# Cooking With Stem And Roots?



## thatpigcanfly (Sep 19, 2007)

So,right before my very first harvest the entire top part of my plant decides to suddenly disapear(deer?). This has left me with about an 8th at most of bud,a 2 1/2 foot stem and the roots. This sucks and i wanna make something good outa it. I was wondering if i could cook the roots and the stem up,any suggestions? Im just gonna roll a victory blunt with the bud.


----------



## thatpigcanfly (Sep 21, 2007)

any suggestions,pretty desprate here.


----------



## gutter8 (Sep 30, 2007)

i dont know bout the roots but i no stems got some thc in them


----------



## tckfui (Sep 30, 2007)

roots have no THC. and I heard they taste terible. 
the stem has some THC not much. leaves have more.


----------



## steadyblazin (Oct 6, 2007)

boil the stems in some water and make some tea.


----------



## iToke (Oct 10, 2007)

lol you wana smoke roots 

funny kid 

Bummer about the top half of your plant...

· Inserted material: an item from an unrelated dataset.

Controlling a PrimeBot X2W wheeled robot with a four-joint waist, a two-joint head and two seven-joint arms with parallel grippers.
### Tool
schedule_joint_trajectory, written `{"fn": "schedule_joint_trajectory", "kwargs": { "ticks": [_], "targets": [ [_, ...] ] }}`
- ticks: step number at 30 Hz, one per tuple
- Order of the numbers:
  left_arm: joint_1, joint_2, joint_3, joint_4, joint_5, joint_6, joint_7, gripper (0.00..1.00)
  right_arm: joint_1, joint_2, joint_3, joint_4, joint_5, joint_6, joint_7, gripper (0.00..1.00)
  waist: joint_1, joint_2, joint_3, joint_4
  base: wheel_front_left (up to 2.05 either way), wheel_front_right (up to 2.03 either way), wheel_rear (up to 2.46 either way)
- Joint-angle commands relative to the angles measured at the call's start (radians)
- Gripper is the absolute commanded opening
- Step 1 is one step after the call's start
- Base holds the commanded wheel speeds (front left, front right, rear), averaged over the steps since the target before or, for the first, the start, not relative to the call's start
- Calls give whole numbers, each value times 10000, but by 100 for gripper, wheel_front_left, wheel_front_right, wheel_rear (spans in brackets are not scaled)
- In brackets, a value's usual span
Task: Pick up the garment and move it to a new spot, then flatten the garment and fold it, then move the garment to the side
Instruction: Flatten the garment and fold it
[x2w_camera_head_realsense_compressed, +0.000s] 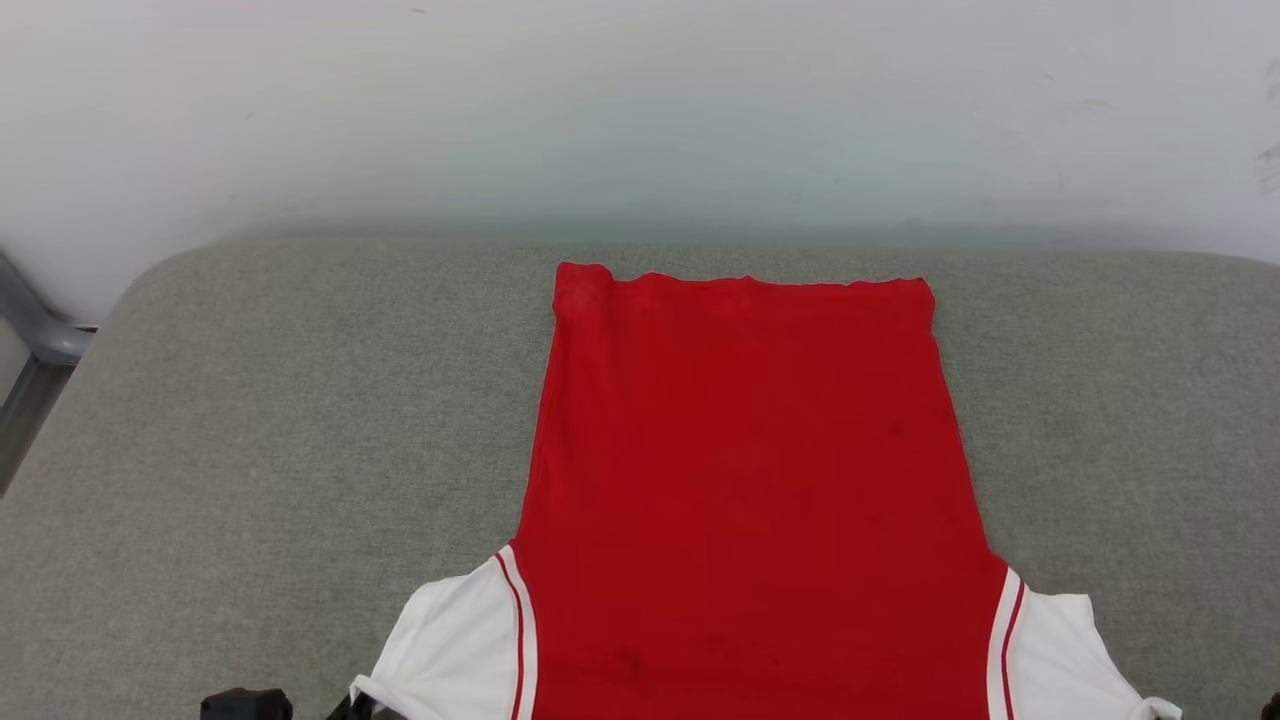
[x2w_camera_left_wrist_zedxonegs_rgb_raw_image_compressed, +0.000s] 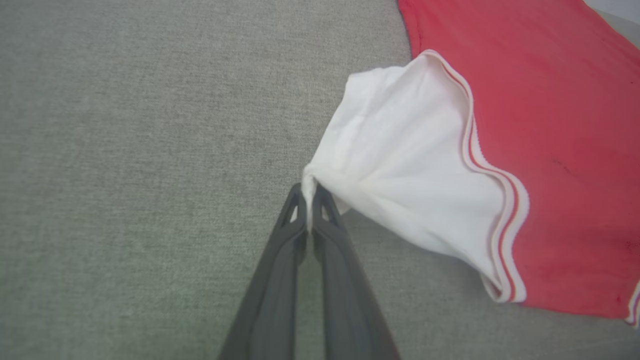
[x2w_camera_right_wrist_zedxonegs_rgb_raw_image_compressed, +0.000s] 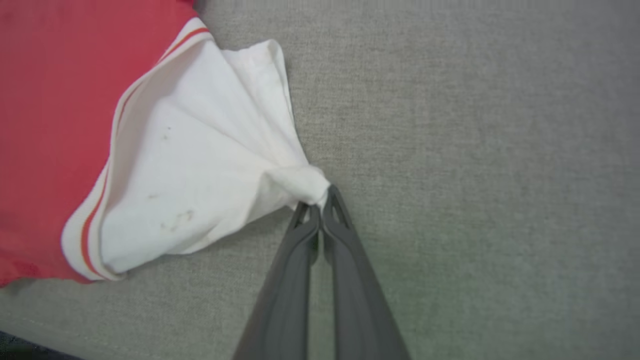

I think i know who it was tho!!!






I saw them posing on the internet with a bit of your plant!!





















































Aliens!


Stay Happy!


----------



## raeman1990 (Feb 4, 2008)

ok i think i just found the tastiest way to use old stems.
Its called Hot T H Chocolate

Ok first get some kick ass hot chocolate, not that pre made powered cocoa shit.
USE MILK!!!!!!!!!!!!! set to simmer or heat up or what have you. follow the directions to make the hot chocolate as per the instructions.
BUT!! as you are adding the chocolate, add a LOT of stems but not any thing small enough to swallow (little peices of bud) that shit gets nasty---- let simmer and mix it up!
Mix it up good and strain it into a mug or cup with out the stems, now enjoy a nice chocolately thc concoction.
If you did it right you can actually see the thc crystals on the top of the drink, you dont get "HIGH" but it is deffienetlily a relaxed feeling, in fact i am having some now and i feel great


----------